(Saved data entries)
= Beginning of Section =

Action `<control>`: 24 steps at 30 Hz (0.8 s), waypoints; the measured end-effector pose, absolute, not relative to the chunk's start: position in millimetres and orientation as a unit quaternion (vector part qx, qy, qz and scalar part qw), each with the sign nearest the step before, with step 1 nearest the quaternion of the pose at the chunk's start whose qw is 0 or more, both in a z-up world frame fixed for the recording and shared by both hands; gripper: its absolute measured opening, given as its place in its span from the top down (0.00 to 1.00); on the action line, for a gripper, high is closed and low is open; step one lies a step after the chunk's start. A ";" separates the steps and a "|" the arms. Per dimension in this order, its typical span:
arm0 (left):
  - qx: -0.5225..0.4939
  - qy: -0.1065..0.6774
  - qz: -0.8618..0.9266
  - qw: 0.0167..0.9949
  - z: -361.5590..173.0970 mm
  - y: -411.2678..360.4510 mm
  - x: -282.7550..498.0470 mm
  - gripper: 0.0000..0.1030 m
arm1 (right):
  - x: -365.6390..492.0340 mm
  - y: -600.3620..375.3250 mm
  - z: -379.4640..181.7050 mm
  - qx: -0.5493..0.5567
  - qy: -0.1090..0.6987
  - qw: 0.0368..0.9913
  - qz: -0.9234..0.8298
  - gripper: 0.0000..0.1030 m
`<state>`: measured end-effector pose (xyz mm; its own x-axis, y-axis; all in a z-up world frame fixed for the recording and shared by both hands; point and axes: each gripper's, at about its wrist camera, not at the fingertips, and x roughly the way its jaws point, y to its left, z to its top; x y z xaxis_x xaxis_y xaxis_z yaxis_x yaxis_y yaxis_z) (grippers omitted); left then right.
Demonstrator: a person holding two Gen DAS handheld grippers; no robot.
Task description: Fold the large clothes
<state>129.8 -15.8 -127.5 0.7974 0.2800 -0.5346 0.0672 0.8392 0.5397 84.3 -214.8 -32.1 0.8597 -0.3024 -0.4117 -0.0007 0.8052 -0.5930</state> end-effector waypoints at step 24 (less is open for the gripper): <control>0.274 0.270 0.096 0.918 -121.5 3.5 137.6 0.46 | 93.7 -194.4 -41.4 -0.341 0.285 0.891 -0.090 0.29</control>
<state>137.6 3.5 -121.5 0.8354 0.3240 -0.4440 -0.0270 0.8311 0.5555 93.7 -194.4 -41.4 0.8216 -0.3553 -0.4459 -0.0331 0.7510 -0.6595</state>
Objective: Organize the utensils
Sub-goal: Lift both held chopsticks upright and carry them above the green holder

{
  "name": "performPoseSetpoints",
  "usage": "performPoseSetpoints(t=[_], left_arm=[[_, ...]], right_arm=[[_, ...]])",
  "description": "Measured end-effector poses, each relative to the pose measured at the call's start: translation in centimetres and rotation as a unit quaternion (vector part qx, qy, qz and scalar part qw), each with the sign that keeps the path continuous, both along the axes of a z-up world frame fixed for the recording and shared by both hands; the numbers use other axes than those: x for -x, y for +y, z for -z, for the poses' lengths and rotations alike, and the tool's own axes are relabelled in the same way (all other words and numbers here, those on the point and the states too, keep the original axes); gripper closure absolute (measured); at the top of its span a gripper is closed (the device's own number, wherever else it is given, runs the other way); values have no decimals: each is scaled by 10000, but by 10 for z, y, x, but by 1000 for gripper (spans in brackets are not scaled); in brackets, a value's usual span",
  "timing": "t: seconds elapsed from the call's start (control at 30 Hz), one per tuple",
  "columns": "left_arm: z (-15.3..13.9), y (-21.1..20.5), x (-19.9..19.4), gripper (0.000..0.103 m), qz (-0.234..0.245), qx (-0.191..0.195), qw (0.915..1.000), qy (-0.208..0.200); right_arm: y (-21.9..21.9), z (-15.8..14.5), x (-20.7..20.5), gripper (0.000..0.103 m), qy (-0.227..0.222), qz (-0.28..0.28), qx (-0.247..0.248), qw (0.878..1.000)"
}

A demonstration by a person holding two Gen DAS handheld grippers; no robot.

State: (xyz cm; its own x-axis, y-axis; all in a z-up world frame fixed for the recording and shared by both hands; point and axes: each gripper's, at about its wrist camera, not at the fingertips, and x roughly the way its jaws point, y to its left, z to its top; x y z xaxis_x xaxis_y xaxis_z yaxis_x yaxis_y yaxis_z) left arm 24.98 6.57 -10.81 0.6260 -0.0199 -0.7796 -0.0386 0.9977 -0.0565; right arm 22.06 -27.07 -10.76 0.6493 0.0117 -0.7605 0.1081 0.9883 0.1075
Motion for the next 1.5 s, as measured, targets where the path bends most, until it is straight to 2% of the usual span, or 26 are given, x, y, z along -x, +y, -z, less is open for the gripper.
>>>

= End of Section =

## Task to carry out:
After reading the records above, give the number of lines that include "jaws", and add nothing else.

## Result for this task:
2